Le diaspore, per quanto dolorose, generano spesso un’energia creativa. È il caso dell’Associación Civil Italianos en Tandil che, nata dalla crisi della Sociedad Italiana locale, si è rivelata capace di attrarre i giovani e si impegna in una generosa offerta di attività culturali di qualità.
A parlarcene è il presidente Mauro Nardin, uno che l’italianità – su sua stessa ammissione – l’ha poppata con il latte del biberon. “Ho avuto accanto per 30 anni mio nonno, Valentino Nardin, originario di Romans d’Isonzo, in provincia di Gorizia”. Nonno Nardin, detto Gughi (dal nome del protagonista di un libro italiano per bambini del 1915), arriva in Argentina nel 1949 e si sistema inizialmente a Buenos Aires, dove già viveva una zia. Pochi mesi dopo conosce la futura moglie, a un ballo della Sociedad Friulana. “Una bella ragazza nata in Argentina da genitori friulani – racconta Mauro –. Mio nonno la invitò a ballare e la madre, che la accompagnava, diede il permesso dopo avere controllato che fosse ben vestito. Poco tempo dopo si sono sposati”.
La coppia si trasferisce a Tandil, città ai piedi della sierra, a 5 ore d’auto da Buenos Aires, che ha festeggiato poche settimane fa i 200 anni dalla fondazione. All’epoca era in rapida espansione industriale, grazie proprio agli italiani, che avevano addirittura fondato un quartiere, Villa Italia, una sorta di città nella città, dove si erano concentrate le industrie metallurgiche. Ed è qui che Valentino trova lavoro, forte di un diploma tecnico conseguito in Italia. “Erano anni in cui si poteva progettare il futuro, immaginarlo pieno di benessere – dice il nipote –. Presto mio nonno si mise in proprio, aprì una fabbrica tutta sua, mandò i tre figli all’università a studiare ingegneria”. Ed è proprio a causa del lavoro del padre che Mauro nasce e vive i suoi primi anni a Puerto Madryn, in Patagonia. Ma il suo cuore è italo-tandileño, come dimostra l’impegno per la collettività.

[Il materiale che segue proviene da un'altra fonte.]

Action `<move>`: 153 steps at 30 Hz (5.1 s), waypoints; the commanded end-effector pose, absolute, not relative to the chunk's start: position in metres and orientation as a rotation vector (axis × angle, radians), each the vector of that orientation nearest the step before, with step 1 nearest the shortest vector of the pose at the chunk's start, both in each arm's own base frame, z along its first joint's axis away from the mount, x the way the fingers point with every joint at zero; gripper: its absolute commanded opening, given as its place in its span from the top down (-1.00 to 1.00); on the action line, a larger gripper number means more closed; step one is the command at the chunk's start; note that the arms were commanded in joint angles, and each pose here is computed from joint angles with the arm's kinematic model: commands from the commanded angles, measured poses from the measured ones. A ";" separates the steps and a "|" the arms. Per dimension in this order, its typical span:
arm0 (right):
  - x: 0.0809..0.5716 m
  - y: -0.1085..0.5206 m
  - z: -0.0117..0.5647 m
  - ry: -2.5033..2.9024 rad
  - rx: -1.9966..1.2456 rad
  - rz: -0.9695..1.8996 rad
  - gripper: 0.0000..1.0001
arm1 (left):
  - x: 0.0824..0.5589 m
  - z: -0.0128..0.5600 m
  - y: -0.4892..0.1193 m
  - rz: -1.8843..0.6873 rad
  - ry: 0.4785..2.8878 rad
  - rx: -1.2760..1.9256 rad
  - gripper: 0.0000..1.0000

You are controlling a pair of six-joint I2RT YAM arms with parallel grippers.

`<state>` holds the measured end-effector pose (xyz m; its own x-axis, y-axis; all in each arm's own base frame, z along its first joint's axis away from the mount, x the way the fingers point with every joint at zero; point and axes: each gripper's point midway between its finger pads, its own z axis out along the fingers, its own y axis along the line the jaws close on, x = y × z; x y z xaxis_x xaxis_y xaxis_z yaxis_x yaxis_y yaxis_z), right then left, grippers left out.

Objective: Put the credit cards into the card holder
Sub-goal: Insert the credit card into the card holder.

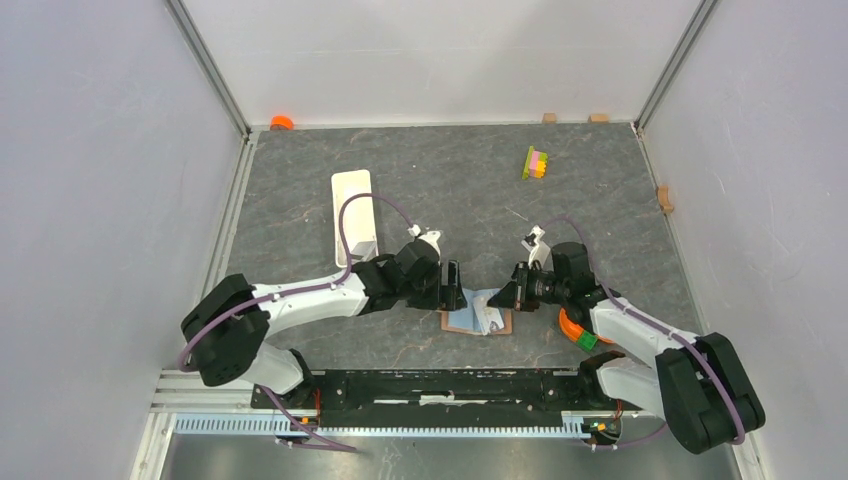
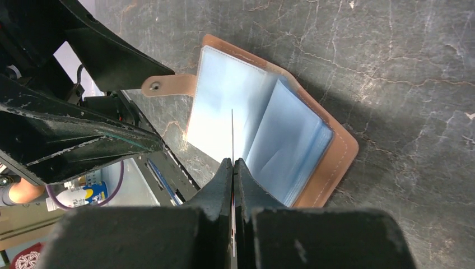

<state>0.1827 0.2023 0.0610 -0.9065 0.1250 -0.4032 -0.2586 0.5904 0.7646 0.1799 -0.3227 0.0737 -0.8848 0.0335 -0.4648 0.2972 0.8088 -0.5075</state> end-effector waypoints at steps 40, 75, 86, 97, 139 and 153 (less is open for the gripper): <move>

“Circa 25 anni fa, la locale Sociedad Italiana ha perso tutto il suo patrimonio per debiti – spiega –. La clinica Chacabuco, la sede sociale Casa de Italia, un intero settore del cimitero municipale… Tutto perduto, malgrado un tentativo di salvare il salvabile con donazioni volontarie”. Restavano in funzione le associazioni regionali. Ma il desiderio di unirsi in nome della comune italianità era forte. “Così abbiamo fondato l’Associación Civil Italianos en Tandil – spiega il presidente –. Il nostro logo (qui sotto) è un’immagine del Parque Independencia, donato dalla collettività italiana alla città in occasione del primo centenario della fondazione”.

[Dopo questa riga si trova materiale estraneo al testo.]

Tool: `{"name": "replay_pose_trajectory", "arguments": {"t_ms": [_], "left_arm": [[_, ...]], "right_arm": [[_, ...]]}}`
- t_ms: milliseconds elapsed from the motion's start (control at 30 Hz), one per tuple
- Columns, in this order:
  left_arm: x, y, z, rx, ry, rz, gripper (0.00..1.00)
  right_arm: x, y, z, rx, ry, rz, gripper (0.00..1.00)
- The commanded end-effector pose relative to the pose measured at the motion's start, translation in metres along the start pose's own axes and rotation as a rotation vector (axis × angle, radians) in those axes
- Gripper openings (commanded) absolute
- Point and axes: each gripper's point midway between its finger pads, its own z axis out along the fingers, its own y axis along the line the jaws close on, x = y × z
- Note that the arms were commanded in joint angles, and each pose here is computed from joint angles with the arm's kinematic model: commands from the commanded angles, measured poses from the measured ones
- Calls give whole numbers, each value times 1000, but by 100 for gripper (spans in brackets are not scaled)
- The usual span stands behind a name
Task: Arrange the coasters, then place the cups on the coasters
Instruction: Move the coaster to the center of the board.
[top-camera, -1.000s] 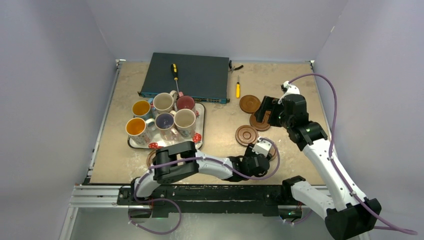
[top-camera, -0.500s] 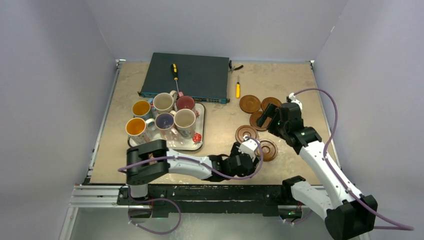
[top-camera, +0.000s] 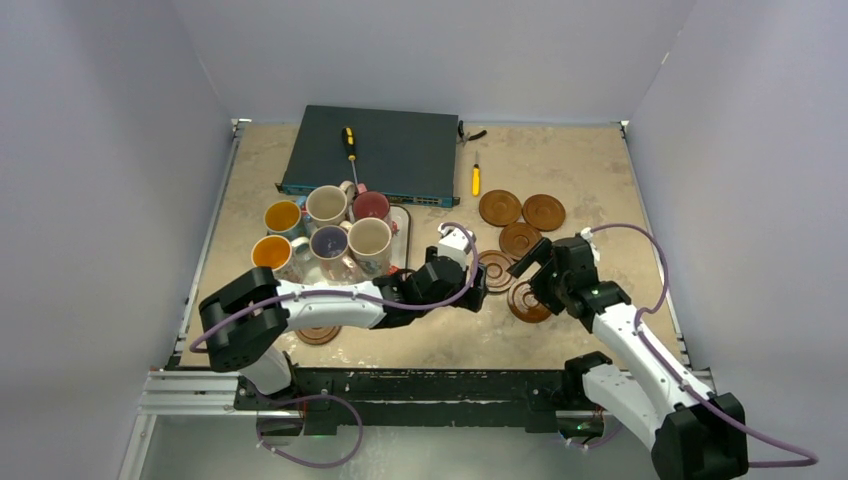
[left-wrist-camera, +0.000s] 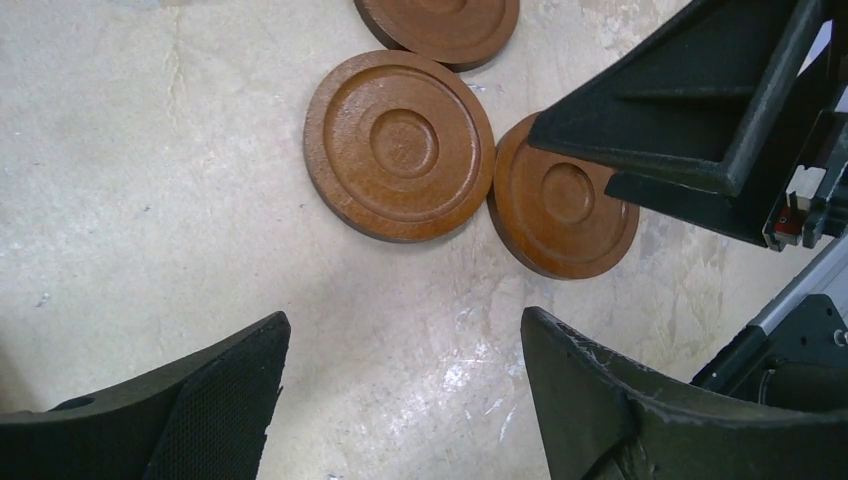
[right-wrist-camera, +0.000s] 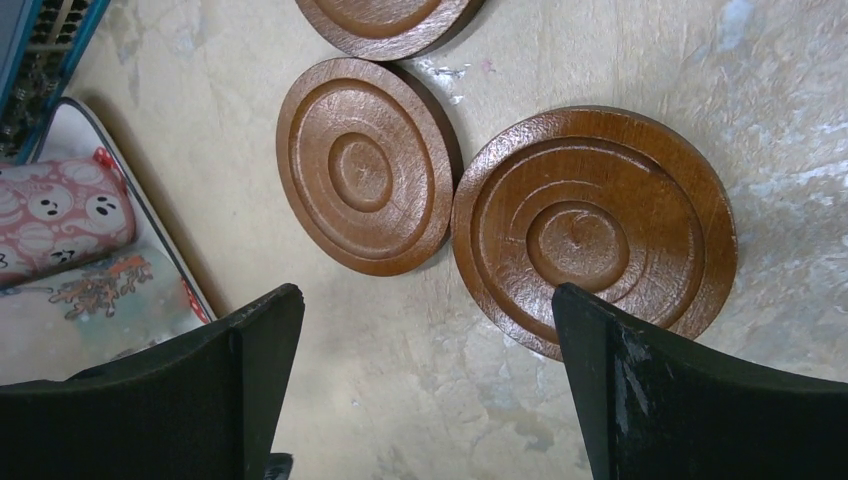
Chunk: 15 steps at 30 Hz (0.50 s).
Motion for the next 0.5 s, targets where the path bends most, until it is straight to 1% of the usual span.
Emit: {"name": "replay_pose_trajectory", "arguments": {"t_ms": [0,233,467], "left_arm": [[-18,-5,-7,61,-34,-45,82],[-25,1,2,74,-48,-63,83],[-43,3,20,121,-79,-122,82]], "right_arm": [[-4,9,9,-46,-32,99,98],[-7,7,24,-72,-72,128,97],[-6,-8,39,-7,-88,152,96]]}}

A differenza di altre associazioni della collettività, che soffrono di un mancato ricambio generazionale, Italianos en Tandil ha soprattutto soci giovani, a iniziare dal presidente, 38enne. “Tra noi ci sono bisnipoti e trisnipoti di italiani, che a volte non hanno mai sentito parlare la lingua in famiglia – dice Nardin – ma il richiamo del sangue è forte. Vogliono avvicinarsi, condividere e noi non facciamo distinzioni tra ‘gradi di italianità’. Siamo tutti gli eredi dei valori che animato i nostri nonni e bisnonni: cultura del lavoro, onestà, perseveranza…” L’associazione ha un corpo di ballo e un coro, organizza un pranzo per la Festa della Repubblica del 2 giugno e uno a fine anno. Un sabato al mese ci si trova per il “caffè italiano”, condotto da Maria Elba Argeri, ex docente universitaria, per conversare in italiano in un contesto più rilassato di una vera e propria lezione.
Altro progetto è “Raíces Tanas Tandil” (radici italiane Tandil) e riguarda un archivio di storia orale creato da due storiche, Susana Suffredini ed Evangelina Sammaroni, per recuperare le vicende delle tante famiglie immigrate che si erano stabiite in città nella prima parte del XX secolo (www.facebook.com/raicestanas.tandil). “Partecipiamo alla festa delle collettività in occasione del Giorno nazionale dell’immigrato, il 4 settembre – conclude Mauro –. Condividiamo l’orgoglio di essere qui con le comunità più giovani, come quella boliviana. E portiamo la bandiera italiana a tutte le cerimonie pubbliche della città, proprio per rendere omaggio a quell’Argentina che accolse i nostri nonni”.